TASK STATEMENT:
Using the records below, give the number of lines where the string "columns" shows up. Add nothing to it.

Stored data:
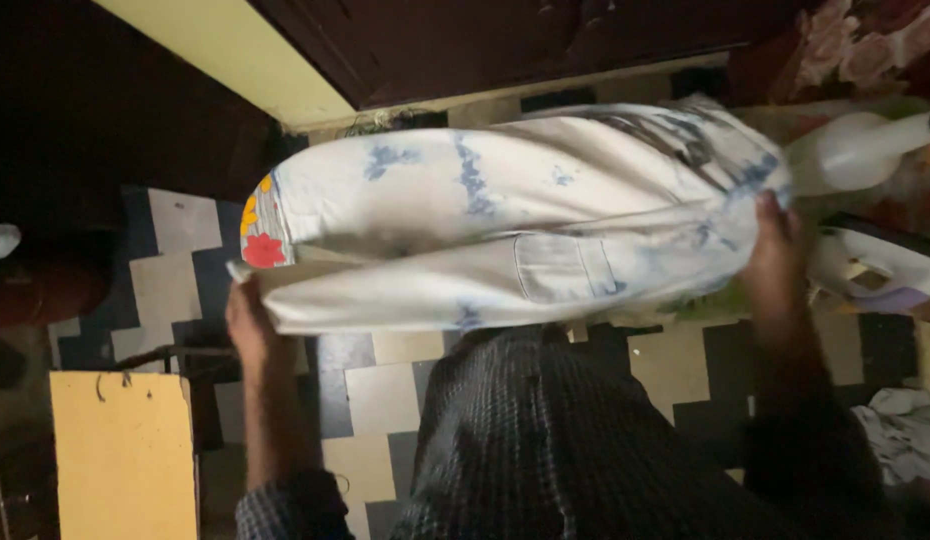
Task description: The person irons a white tie-dye shirt on a floral-patterned ironing board. They smooth the fabric with their hands, use a white iron to press the shirt, and button the front placket. The person then flips the shirt over to iron the back side.
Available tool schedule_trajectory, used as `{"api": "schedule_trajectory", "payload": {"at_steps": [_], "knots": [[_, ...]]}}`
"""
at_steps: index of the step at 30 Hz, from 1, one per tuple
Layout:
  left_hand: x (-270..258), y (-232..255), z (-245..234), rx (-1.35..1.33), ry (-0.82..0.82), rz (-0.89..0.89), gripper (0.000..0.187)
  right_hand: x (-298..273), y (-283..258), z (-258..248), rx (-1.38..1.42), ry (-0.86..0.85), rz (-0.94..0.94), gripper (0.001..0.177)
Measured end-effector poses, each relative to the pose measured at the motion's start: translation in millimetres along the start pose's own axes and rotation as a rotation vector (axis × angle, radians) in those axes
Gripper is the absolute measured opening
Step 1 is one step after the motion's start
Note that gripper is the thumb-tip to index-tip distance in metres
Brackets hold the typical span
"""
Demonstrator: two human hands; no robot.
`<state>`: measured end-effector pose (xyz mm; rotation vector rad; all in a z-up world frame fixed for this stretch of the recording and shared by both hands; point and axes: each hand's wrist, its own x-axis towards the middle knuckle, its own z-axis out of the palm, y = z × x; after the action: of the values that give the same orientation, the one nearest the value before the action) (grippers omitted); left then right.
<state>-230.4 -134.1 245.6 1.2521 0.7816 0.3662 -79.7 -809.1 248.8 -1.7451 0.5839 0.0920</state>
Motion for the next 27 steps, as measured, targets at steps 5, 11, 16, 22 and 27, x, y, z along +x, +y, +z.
{"api": "schedule_trajectory", "payload": {"at_steps": [5,11,16,22,27], "knots": [[-64,61,0,-0.13,-0.08,-0.092,0.046,-18,61,-43,0.751,-0.433,0.03,0.052],[-74,43,-63,0.285,-0.142,-0.36,0.037,-27,148,-123,0.125,-0.539,0.137,0.052],[-15,-31,-93,1.008,-0.171,-0.236,0.028,-24,137,-104,-0.899,-0.463,0.001,0.047],[43,-34,-25,1.222,-0.156,0.06,0.024,38,24,22,-1.093,-0.096,-0.397,0.04],[27,-55,41,1.077,-0.381,0.288,0.017,185,18,102,-0.877,-0.112,-0.593,0.05]]}}
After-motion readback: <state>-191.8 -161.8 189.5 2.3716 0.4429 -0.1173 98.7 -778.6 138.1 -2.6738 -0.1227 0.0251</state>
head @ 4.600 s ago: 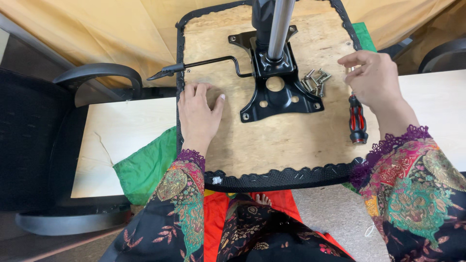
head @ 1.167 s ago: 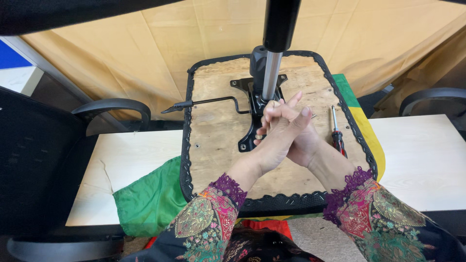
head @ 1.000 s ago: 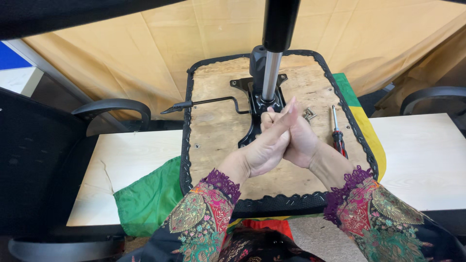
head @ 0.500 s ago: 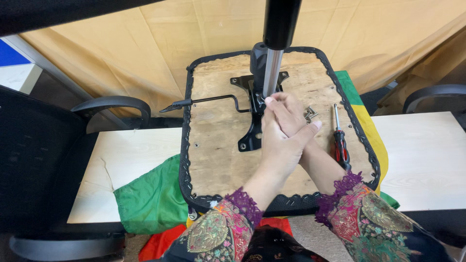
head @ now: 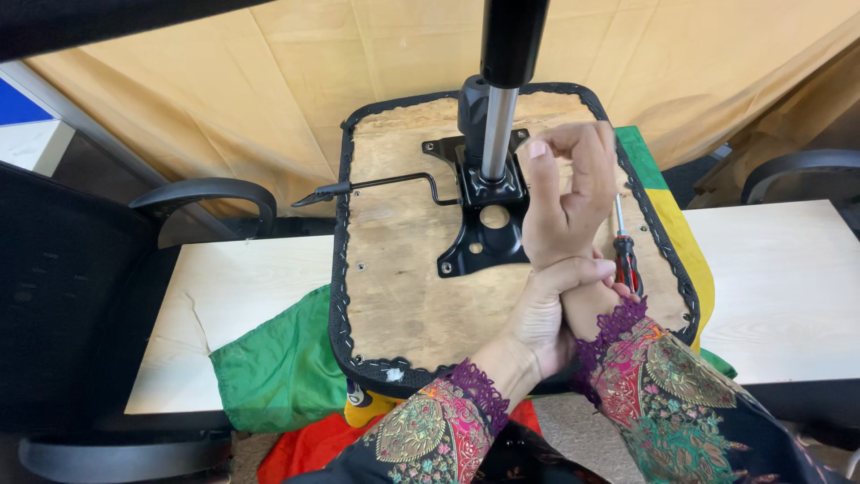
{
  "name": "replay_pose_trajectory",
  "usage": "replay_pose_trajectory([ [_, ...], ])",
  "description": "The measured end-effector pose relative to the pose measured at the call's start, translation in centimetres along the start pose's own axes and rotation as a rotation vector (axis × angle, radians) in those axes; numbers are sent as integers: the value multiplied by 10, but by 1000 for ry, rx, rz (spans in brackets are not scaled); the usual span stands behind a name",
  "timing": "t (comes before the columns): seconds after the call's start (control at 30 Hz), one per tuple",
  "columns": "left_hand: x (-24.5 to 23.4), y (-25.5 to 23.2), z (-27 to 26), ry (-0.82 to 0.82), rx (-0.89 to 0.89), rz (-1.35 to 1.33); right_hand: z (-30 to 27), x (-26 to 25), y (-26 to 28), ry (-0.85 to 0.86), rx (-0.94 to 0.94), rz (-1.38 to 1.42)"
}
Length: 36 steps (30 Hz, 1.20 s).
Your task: The person uses a screwdriver to fasten screws into a black metal chair base mounted on a wooden board. They tighten multiple screws around the base and then adjust the central gas lift cylinder.
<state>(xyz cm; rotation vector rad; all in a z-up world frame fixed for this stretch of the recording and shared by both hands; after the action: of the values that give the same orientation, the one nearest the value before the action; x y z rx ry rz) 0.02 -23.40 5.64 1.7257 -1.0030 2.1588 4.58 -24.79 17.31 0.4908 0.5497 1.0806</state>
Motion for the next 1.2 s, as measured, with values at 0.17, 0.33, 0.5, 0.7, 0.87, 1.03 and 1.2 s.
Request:
replay_pose_trajectory([
  [0.17,-5,18,6,-164,-104,-61,-13,60,-64,840,551,-297],
  [0.33,-10,21,3,-302,-88,-142,-59,96,-75,1346,505,-359],
  [0.5,-19,26,0,-322,-91,-116,-64,93,-78,1263,575,-275],
  [0.7,-24,-9,-13,-531,71,281,-17,29,-61,199,439,99],
  [0.87,22,-27,-12,-284,229,304,-16,-2,-64,-68,276,163],
  [1.03,51,-37,-14,53,347,190,-19,-15,-82,-167,265,184],
  [1.2,-23,-11,-15,-481,-96,483,-24,-11,-112,-180,380,194],
])
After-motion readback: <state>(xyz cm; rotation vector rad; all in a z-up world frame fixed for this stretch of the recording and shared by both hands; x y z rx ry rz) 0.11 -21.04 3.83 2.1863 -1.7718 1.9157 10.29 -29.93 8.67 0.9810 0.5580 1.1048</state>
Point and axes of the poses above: each hand's wrist, its own z-axis towards the middle knuckle, its own x-axis out of the palm, y = z × x, the point moved 9 cm from there along z, towards the middle knuckle, and after that the axes turned 10 degrees about y, right-handed, at the moved point
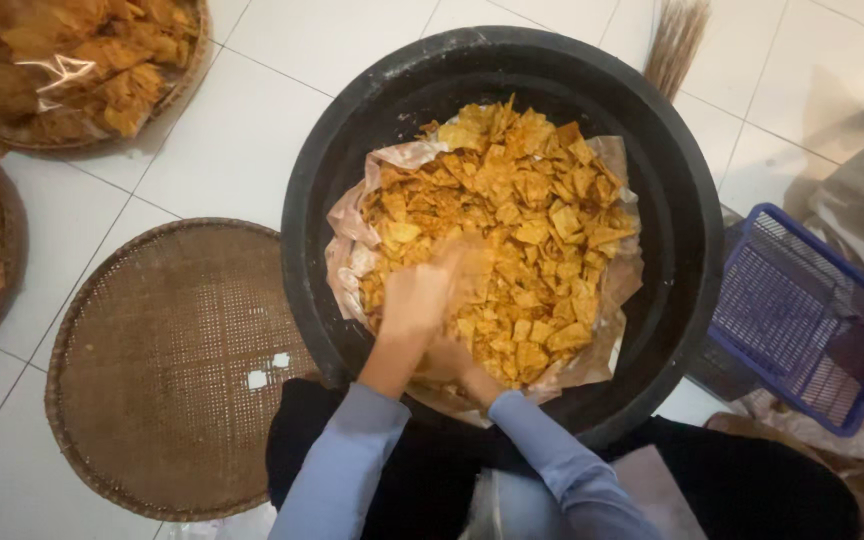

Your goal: The person sits on the floor and sorts yellow snack chips in a large black basin. They transfer portions of chips into a blue basket on a digital scale, then place the chips into clear plastic bags.

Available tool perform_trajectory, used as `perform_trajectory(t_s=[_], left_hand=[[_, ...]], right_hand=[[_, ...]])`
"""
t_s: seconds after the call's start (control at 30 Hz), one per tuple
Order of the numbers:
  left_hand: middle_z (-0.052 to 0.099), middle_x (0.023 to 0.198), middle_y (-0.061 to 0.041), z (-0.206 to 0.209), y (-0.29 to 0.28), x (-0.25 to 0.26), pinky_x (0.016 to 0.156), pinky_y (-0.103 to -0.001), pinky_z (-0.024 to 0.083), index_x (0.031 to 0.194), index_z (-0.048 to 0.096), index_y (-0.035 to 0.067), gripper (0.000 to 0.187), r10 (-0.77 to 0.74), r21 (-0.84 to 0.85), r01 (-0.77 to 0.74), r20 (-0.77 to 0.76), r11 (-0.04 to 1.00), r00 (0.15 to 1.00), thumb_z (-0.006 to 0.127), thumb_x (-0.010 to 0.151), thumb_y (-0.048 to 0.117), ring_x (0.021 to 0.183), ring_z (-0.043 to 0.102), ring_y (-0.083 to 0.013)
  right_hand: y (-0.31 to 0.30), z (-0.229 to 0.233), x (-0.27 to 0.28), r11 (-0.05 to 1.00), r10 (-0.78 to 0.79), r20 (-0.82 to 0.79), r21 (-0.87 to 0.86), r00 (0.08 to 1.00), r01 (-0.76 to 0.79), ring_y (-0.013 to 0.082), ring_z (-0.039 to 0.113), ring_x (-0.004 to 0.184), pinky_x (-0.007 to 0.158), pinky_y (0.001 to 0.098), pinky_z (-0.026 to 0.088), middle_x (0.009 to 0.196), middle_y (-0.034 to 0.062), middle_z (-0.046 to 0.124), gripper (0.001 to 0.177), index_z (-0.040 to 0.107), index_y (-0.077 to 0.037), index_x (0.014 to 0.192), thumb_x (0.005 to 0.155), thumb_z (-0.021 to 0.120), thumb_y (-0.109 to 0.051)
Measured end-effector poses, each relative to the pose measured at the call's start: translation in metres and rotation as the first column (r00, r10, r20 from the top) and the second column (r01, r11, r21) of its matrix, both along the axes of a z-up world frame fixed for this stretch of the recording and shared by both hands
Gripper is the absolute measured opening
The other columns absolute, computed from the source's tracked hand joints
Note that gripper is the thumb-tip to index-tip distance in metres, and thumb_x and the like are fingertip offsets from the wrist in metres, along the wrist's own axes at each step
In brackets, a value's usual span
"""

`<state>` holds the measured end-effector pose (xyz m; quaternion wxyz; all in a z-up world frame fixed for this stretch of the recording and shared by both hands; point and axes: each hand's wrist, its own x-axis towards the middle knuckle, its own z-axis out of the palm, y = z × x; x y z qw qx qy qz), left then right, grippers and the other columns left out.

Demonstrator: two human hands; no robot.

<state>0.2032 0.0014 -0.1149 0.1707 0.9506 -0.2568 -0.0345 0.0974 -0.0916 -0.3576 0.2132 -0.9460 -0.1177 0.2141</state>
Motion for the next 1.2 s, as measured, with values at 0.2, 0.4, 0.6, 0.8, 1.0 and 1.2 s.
perform_trajectory(t_s=[0.2,0.4,0.6,0.8,1.0,1.2], left_hand=[[0.073,0.075,-0.017,-0.01,-0.01,-0.007,0.057,-0.046,0.057,0.082,0.072,0.013,0.008,0.039,0.178,-0.034,-0.021,0.983,0.999,0.064,0.084,0.012,0.069,0.075,-0.0324],[0.07,0.071,-0.021,-0.006,0.003,-0.012,0.061,-0.051,0.056,0.082,0.071,0.007,0.011,0.095,-0.123,-0.093,0.013,0.988,0.995,0.063,0.086,0.014,0.067,0.072,-0.04],[0.069,0.073,-0.025,-0.019,0.001,-0.007,0.064,-0.053,0.056,0.075,0.072,0.004,0.024,0.105,-0.071,-0.107,-0.024,0.992,0.994,0.063,0.089,0.021,0.07,0.071,-0.043],[0.069,0.077,-0.027,-0.037,-0.005,-0.006,0.067,-0.055,0.056,0.078,0.072,0.001,0.022,0.129,-0.125,-0.138,-0.074,0.982,0.989,0.06,0.087,0.016,0.075,0.071,-0.0452],[0.068,0.078,-0.029,-0.029,-0.004,-0.007,0.069,-0.056,0.055,0.085,0.072,0.0,0.025,0.129,-0.201,-0.159,-0.155,0.967,0.979,0.06,0.089,0.021,0.078,0.069,-0.047],[0.068,0.08,-0.03,-0.023,-0.006,-0.006,0.07,-0.056,0.055,0.09,0.072,0.0,0.024,0.12,-0.297,-0.171,-0.182,0.94,0.976,0.058,0.092,0.02,0.079,0.068,-0.048]], right_hand=[[0.007,0.027,0.007,0.999,-0.02,0.019,0.026,1.0,0.02,0.0504,0.044,0.123,0.093,0.0637,0.042,0.144,0.022,0.047,0.064,0.059,-0.018,0.136,0.081,0.075,-0.048],[-0.006,0.028,-0.012,0.993,-0.045,0.047,0.112,0.998,0.039,0.0472,0.057,0.11,0.087,0.0558,0.049,0.133,0.0216,0.06,0.057,0.063,-0.015,0.129,0.08,0.08,-0.038],[-0.057,0.016,-0.013,0.911,-0.161,0.048,0.391,0.986,0.13,0.0364,0.07,0.112,0.095,0.0444,0.056,0.123,0.0162,0.073,0.054,0.069,-0.017,0.135,0.081,0.062,-0.015],[-0.115,0.081,0.025,0.751,-0.404,0.225,0.634,0.887,0.182,0.0264,0.067,0.104,0.085,0.0389,0.056,0.124,0.0192,0.069,0.046,0.057,0.001,0.136,0.095,0.073,-0.01],[-0.106,0.205,0.015,0.188,-0.531,-0.144,0.941,0.835,0.282,0.0178,0.071,0.088,0.075,0.0323,0.059,0.122,0.0149,0.072,0.029,0.063,-0.004,0.132,0.105,0.06,-0.012],[-0.083,0.279,0.006,0.841,-0.379,0.424,0.528,0.823,0.116,0.0247,0.06,0.119,0.091,0.0345,0.053,0.146,0.0166,0.055,0.052,0.057,-0.004,0.142,0.093,0.073,-0.015]])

OUTPUT:
4